El amanecer más simbólico del año
Uno de los momentos más especiales para visitar Haedong Yonggungsa ocurre cada 1 de enero. Ese día, cientos de personas acuden al templo para presenciar el primer amanecer del año sobre el mar.
Este evento tiene un fuerte significado espiritual, ya que muchos creyentes consideran que contemplar el primer sol trae buenos augurios para los meses siguientes. La imagen del sol emergiendo sobre el océano, con el templo en primer plano, crea un espectáculo natural que atrae tanto a devotos como a fotógrafos y viajeros.
Incluso fuera de esa fecha, el amanecer y el atardecer son momentos especialmente recomendados para recorrer el complejo, ya que la luz resalta los detalles arquitectónicos y el paisaje costero.
Historia y simbolismo del templo
La historia de Haedong Yonggungsa se remonta al siglo XIV, cuando el templo fue fundado bajo el nombre de Bomun. Con el paso de los siglos, el complejo atravesó diferentes etapas de reconstrucción y renovación.
El nombre actual del templo fue adoptado en 1974 tras un acontecimiento que forma parte de la tradición local: se dice que un monje tuvo una visión de la diosa de la compasión montando un dragón sobre el mar. Inspirado por esa experiencia, decidió reconstruir el templo y dedicarlo a esta deidad budista.
Hoy en día, una estatua de la diosa observa el océano desde el complejo, reforzando la sensación de conexión entre espiritualidad y naturaleza.
Muchas de las esculturas que se ven actualmente fueron añadidas durante el siglo XX, cuando el templo experimentó un proceso de restauración y expansión.

Un símbolo del turismo cultural en Corea del Sur
El auge del turismo internacional hacia Corea del Sur ha impulsado el interés por destinos que combinan tradición y paisajes únicos. En ese contexto, Haedong Yonggungsa se ha consolidado como uno de los lugares más emblemáticos del país.
Muchos viajeros incluyen el templo dentro de rutas que también abarcan otros sitios populares de Busan, como barrios culturales, mercados tradicionales o zonas costeras.
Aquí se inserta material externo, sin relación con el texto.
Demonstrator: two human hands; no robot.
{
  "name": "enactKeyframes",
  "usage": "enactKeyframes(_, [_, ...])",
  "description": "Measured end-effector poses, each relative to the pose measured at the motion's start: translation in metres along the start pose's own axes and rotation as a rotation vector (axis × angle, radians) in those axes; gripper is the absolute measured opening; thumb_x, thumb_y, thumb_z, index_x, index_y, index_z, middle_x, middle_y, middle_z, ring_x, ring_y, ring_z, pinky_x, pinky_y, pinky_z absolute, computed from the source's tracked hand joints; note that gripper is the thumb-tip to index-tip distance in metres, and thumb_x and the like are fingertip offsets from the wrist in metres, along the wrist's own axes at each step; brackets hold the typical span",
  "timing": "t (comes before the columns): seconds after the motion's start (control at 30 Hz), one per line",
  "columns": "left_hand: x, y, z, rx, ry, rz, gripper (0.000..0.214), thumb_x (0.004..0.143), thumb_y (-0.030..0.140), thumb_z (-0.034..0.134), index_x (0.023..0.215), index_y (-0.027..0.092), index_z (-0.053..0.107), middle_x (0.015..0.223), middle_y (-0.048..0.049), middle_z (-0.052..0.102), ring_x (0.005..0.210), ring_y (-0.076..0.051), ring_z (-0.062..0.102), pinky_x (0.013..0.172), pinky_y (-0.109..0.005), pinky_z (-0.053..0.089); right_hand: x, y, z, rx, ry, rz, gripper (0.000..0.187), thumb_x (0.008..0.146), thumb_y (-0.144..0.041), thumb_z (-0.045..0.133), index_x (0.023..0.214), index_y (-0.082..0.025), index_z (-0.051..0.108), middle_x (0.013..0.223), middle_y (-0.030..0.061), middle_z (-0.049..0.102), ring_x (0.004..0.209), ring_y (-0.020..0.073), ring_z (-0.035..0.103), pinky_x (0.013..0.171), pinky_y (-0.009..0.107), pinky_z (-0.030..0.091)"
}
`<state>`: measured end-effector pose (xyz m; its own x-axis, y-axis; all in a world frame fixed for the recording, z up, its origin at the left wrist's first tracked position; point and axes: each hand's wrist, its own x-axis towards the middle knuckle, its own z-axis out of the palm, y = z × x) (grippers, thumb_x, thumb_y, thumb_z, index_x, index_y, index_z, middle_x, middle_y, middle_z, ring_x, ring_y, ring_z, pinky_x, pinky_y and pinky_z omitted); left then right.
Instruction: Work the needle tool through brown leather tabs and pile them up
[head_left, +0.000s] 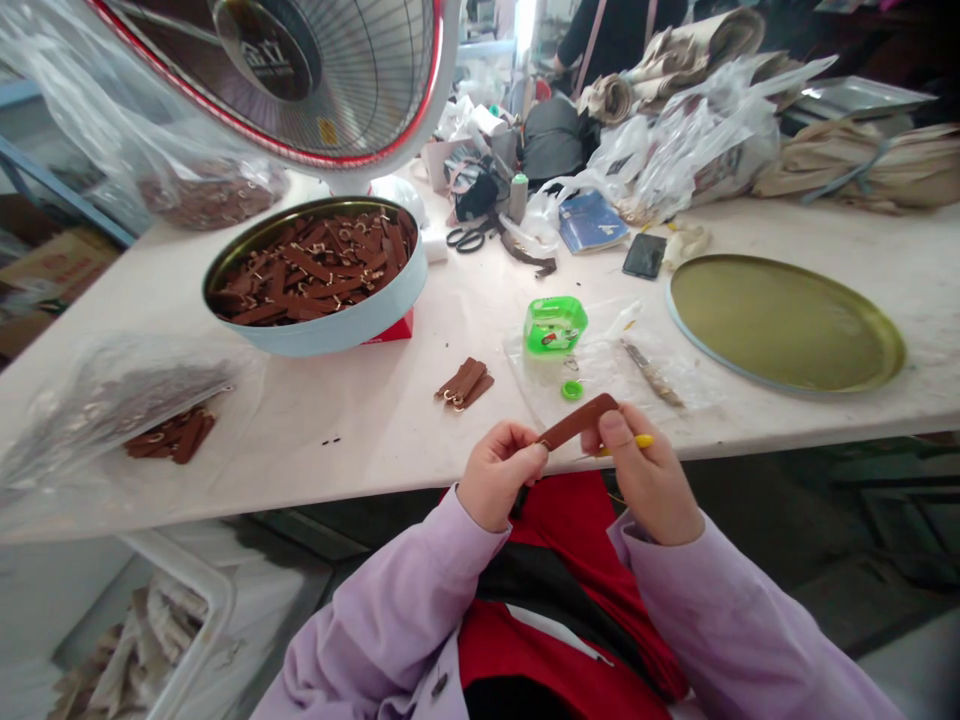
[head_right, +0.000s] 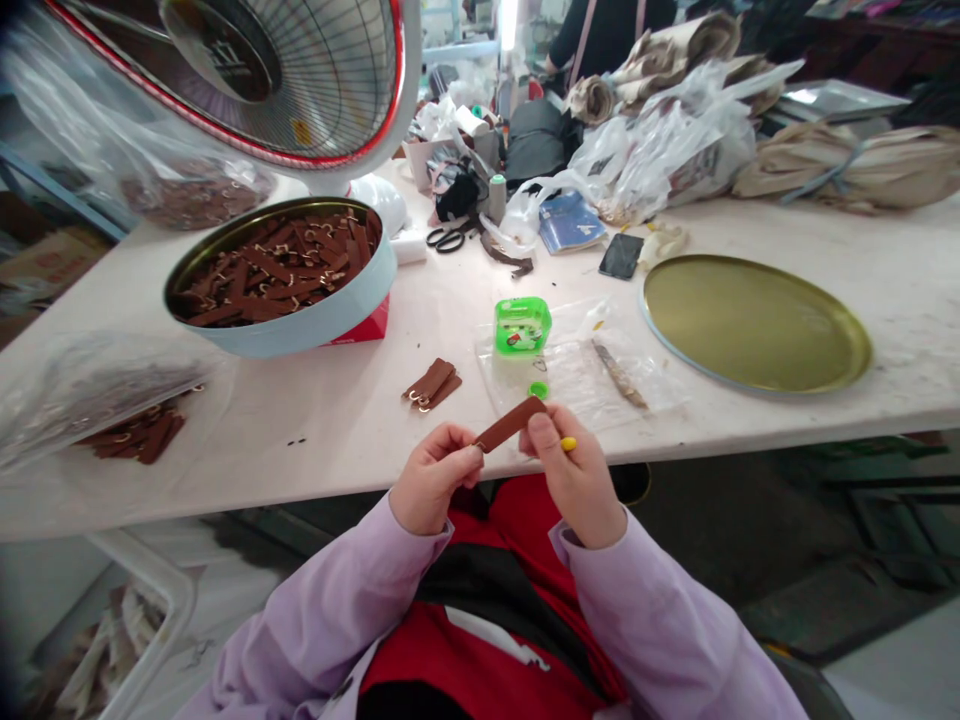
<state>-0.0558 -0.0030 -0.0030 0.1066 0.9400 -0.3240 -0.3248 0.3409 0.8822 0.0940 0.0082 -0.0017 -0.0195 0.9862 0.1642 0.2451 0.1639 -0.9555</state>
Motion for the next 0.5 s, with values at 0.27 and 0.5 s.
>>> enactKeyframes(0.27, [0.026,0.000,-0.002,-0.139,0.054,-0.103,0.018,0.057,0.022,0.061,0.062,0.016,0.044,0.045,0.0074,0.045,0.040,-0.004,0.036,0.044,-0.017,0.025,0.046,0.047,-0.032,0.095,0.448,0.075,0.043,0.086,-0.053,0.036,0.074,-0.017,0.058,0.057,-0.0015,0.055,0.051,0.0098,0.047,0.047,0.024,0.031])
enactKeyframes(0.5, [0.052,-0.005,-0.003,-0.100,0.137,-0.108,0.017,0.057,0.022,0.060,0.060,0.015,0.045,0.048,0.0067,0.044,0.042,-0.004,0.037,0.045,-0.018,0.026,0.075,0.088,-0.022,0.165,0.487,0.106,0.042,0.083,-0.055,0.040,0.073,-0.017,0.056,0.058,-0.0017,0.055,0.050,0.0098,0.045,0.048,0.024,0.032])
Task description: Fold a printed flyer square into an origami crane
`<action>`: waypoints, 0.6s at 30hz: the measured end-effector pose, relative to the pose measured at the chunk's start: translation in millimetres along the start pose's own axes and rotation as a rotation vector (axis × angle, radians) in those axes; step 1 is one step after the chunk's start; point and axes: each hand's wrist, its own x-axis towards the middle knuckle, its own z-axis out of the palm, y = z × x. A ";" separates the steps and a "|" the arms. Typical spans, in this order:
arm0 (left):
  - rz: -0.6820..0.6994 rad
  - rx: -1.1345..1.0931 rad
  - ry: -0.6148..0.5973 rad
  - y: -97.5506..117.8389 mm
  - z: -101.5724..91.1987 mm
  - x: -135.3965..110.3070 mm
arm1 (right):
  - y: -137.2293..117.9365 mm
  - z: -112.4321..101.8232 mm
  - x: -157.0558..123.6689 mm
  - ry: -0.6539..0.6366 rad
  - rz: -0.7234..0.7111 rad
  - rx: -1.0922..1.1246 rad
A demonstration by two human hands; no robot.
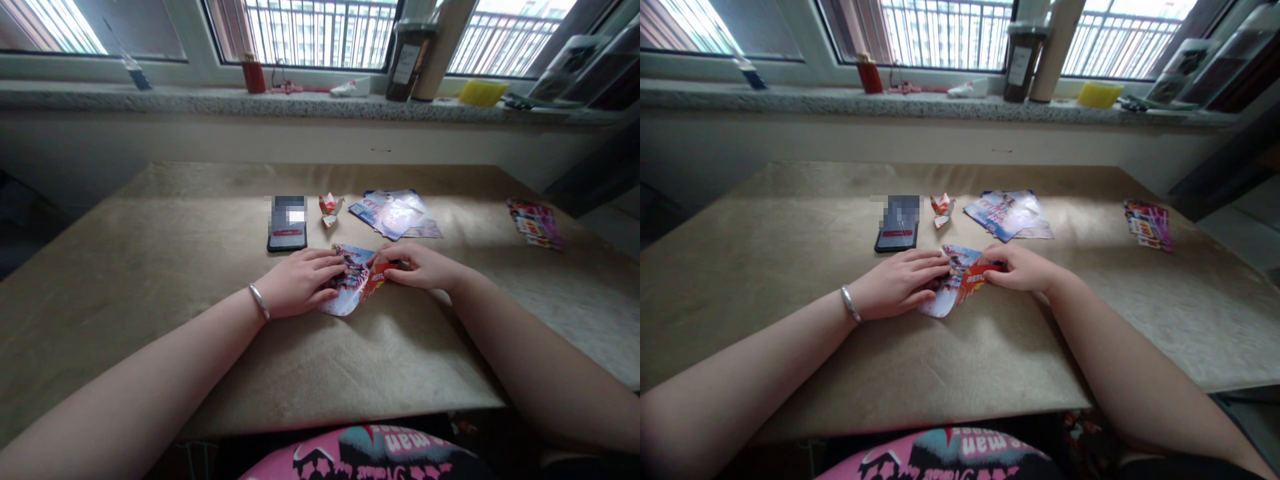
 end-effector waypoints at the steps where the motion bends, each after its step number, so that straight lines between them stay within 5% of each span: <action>1: -0.026 0.018 -0.010 -0.6 -0.3 -0.1 | 0.5 -0.4 0.0 -0.007 0.002 0.000; 10: -0.005 0.019 -0.050 -0.7 -4.5 -0.9 | -2.5 2.9 3.9 0.018 0.146 -0.021; 18: 0.152 -0.001 -0.010 4.5 -8.6 -1.0 | -10.1 18.7 14.5 0.210 0.316 -0.034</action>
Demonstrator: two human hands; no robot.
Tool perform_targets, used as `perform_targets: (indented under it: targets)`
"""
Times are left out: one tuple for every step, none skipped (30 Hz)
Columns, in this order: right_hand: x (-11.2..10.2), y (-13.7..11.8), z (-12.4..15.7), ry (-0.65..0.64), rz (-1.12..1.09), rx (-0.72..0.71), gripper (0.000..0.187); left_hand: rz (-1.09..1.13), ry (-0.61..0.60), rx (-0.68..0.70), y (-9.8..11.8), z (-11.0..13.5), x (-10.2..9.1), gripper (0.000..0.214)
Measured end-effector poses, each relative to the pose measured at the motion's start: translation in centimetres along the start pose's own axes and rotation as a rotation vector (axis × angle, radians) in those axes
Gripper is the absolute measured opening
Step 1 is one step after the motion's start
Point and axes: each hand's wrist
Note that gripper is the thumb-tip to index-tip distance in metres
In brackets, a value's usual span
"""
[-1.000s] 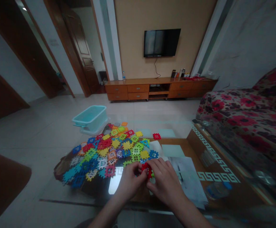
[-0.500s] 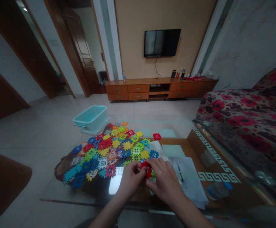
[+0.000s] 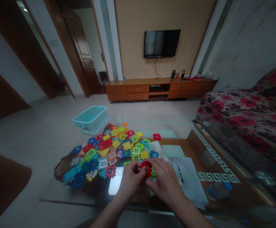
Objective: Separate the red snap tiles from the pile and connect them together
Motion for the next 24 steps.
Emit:
perform_targets:
  targets:
    - [-0.01,0.0,0.01,0.002,-0.003,0.002,0.048,-0.001,-0.002,0.005,0.03,0.0,0.01,0.023]
    - [-0.03,-0.02,0.02,0.004,-0.007,0.004,0.048,-0.001,-0.003,0.008,0.08,0.01,0.03,0.023]
    - [-0.05,-0.05,0.01,0.005,-0.01,0.006,0.048,0.0,-0.002,0.01,0.16,0.01,0.03,0.023]
    - [-0.08,-0.08,0.01,0.006,-0.012,0.009,0.047,0.001,0.0,0.012,0.24,0.02,0.03,0.023]
    - [-0.1,-0.12,0.0,0.007,-0.013,0.013,0.046,0.0,0.002,0.013,0.31,0.03,0.02,0.022]
    - [-0.11,-0.15,-0.01,0.008,-0.013,0.016,0.045,-0.003,0.005,0.016,0.37,0.05,0.01,0.022]
    - [-0.12,-0.17,-0.03,0.007,-0.014,0.018,0.044,-0.005,0.008,0.019,0.42,0.07,0.0,0.022]
    - [-0.11,-0.18,-0.03,0.008,-0.014,0.02,0.044,-0.004,0.008,0.023,0.44,0.1,0.0,0.022]
    - [-0.09,-0.18,-0.04,0.008,-0.013,0.022,0.044,0.0,0.005,0.024,0.44,0.12,0.0,0.022]
    - [-0.06,-0.17,-0.03,0.009,-0.012,0.021,0.044,0.007,0.001,0.025,0.42,0.14,0.02,0.023]
    - [-0.02,-0.15,-0.03,0.009,-0.011,0.02,0.045,0.017,-0.002,0.024,0.38,0.16,0.05,0.023]
    - [0.02,-0.13,-0.02,0.01,-0.009,0.02,0.045,0.031,-0.002,0.021,0.33,0.15,0.08,0.024]
    - [0.06,-0.12,-0.01,0.01,-0.01,0.019,0.046,0.048,-0.001,0.015,0.28,0.13,0.1,0.025]
    - [0.09,-0.11,-0.01,0.011,-0.013,0.016,0.046,0.068,0.007,0.005,0.21,0.08,0.1,0.026]
    - [0.13,-0.1,0.0,0.014,-0.019,0.011,0.048,0.091,0.022,-0.01,0.15,-0.01,0.07,0.028]
    - [0.16,-0.09,-0.01,0.023,-0.023,0.008,0.05,0.118,0.043,-0.028,0.08,-0.11,0.01,0.029]
    - [0.19,-0.08,-0.01,0.036,-0.026,0.007,0.052,0.152,0.07,-0.047,0.03,-0.24,-0.08,0.031]
    - [0.22,-0.07,-0.02,0.053,-0.027,0.006,0.054,0.191,0.102,-0.065,0.0,-0.36,-0.21,0.034]
    - [0.26,-0.05,-0.02,0.071,-0.027,0.007,0.053,0.232,0.135,-0.082,-0.01,-0.48,-0.36,0.036]
    - [0.3,-0.02,-0.02,0.088,-0.026,0.009,0.05,0.276,0.167,-0.097,0.01,-0.58,-0.5,0.037]
    - [0.36,0.01,-0.01,0.104,-0.026,0.01,0.044,0.325,0.193,-0.11,0.07,-0.65,-0.62,0.038]
    - [0.42,0.04,0.0,0.115,-0.028,0.009,0.037,0.377,0.211,-0.121,0.15,-0.67,-0.71,0.039]
    - [0.5,0.07,0.03,0.126,-0.032,0.006,0.03,0.429,0.223,-0.133,0.26,-0.65,-0.74,0.038]
    - [0.59,0.1,0.06,0.136,-0.035,0.001,0.025,0.477,0.228,-0.143,0.37,-0.6,-0.71,0.038]
Point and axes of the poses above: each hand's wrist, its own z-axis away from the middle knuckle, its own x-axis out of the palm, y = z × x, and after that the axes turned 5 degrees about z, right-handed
Aunque existen miles de fotografías del templo en internet, quienes lo visitan suelen coincidir en que la experiencia real supera cualquier imagen. Caminar por sus escalinatas, escuchar el sonido del mar y contemplar el horizonte desde los acantilados genera una sensación difícil de describir.
Para muchos viajeros, visitar Haedong Yonggungsa no solo significa conocer un monumento histórico, sino vivir uno de los paisajes espirituales más memorables de Corea del Sur.